Inside Alameda's Investment Portfolio

According to some reports, the crypto exchange suspiciously moved $4 million in business money in the months before FTX’s collapse to support its struggling ‘sister’ firm, Alameda Research.

A clearer and stranger picture of where that money could have gone is beginning to take shape. Alameda’s investment portfolio, worth around $5.4 billion, was described in detail by the Financial Times on Tuesday.

As of early last month, the company had over 500 illiquid investments spread over 10 holding companies. 

Even though the majority of the businesses were cryptocurrency and decentralized finance startups, the papers show Alameda also gave out astronomical amounts to initiatives and businesses that had little to do with the firm’s professed Web3 goal.

(Source: Financial Times)

Alameda spent $25 million for an unknown portion of ownership in 80 Acres, a produce firm that specialized in growing and marketing strawberries and lettuce in the state of Ohio.

Equator Therapeutics, a startup researching a weight reduction medicine, received over $500,000 from the Web3 trading company, while Ivy Natal, a San Francisco-based fertility company, received $1.5 million.

Even more unconventional purchases were made by Alameda, which paid $1 million for a 5% stake in Fern Labs Inc., a chemical firm located in New York that appears to be marketing lotions that were formerly sold by the long-gone cosmetics business Goubaud de Paris.

A special thirst for Chinese media also seems to exist in Alameda. The company invested $5 million in ODaily, a Chinese Web3 news site covering cryptocurrencies, for a 25% interest, and $3.56 million in BlockBeats, another Chinese Web3 news site, for a 30% share.

Moreover, the company also made a $1.2 million investment in Trustless Media, the production company behind the NFT-supported news program Coinage.

Following the crypto meltdown in May, Alameda apparently experienced significant losses, which the then FTX CEO Sam Bankman-Fried tried to cover up through covert FTX cash infusions. 

It is still unknown how much Alameda lost through its numerous, riskier investments over the years.

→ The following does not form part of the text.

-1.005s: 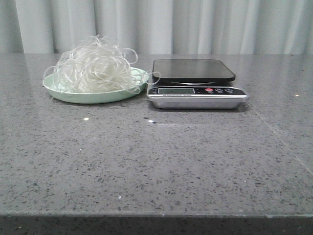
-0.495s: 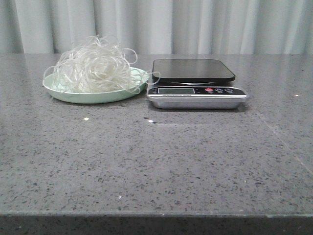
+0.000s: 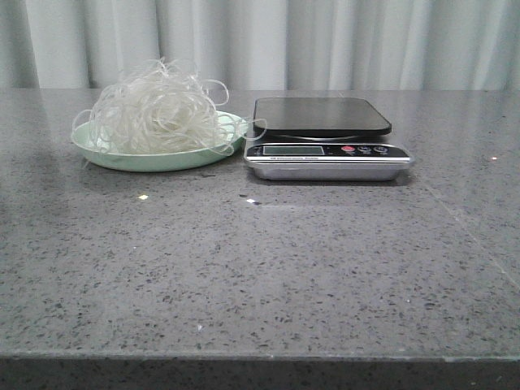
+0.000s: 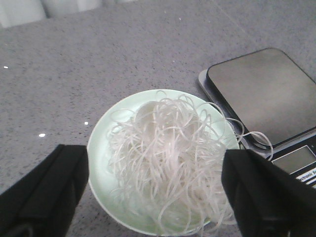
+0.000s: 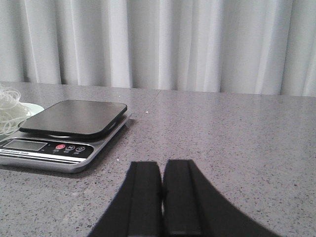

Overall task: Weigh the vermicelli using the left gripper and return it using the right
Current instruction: 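Lower the left gripper onto the vermicelli pile and close it, then lift the vermicelli with the left gripper and carry it onto the scale pan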

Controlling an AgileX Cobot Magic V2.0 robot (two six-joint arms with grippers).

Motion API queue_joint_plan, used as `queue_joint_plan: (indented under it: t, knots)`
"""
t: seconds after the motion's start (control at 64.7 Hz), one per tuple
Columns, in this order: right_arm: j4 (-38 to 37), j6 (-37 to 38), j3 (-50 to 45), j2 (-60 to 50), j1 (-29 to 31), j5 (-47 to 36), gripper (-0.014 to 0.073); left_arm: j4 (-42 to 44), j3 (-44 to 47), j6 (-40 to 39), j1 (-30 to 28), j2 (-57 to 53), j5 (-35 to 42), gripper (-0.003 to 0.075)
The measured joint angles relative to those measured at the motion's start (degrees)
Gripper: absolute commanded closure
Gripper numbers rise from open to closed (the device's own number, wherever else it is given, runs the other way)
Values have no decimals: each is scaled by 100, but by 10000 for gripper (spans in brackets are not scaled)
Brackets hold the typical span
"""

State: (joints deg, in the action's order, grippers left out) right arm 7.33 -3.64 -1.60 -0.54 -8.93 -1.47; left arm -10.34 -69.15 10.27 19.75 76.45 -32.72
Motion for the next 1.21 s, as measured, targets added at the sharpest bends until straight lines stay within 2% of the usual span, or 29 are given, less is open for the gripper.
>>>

SBF has claimed that he was not involved in the company’s investment choices following the failure of both firms. However, blockchain data shows that the two businesses have long mixed funds in a way that would be hard to miss. 

Bankman-Fried said that Caroline Ellison, was solely in charge of making financial decisions at Alameda.

Before both firms failed last month, Ellison, who has previously dated SBF, shared a Bahamas building with eight other FTX and Alameda employees.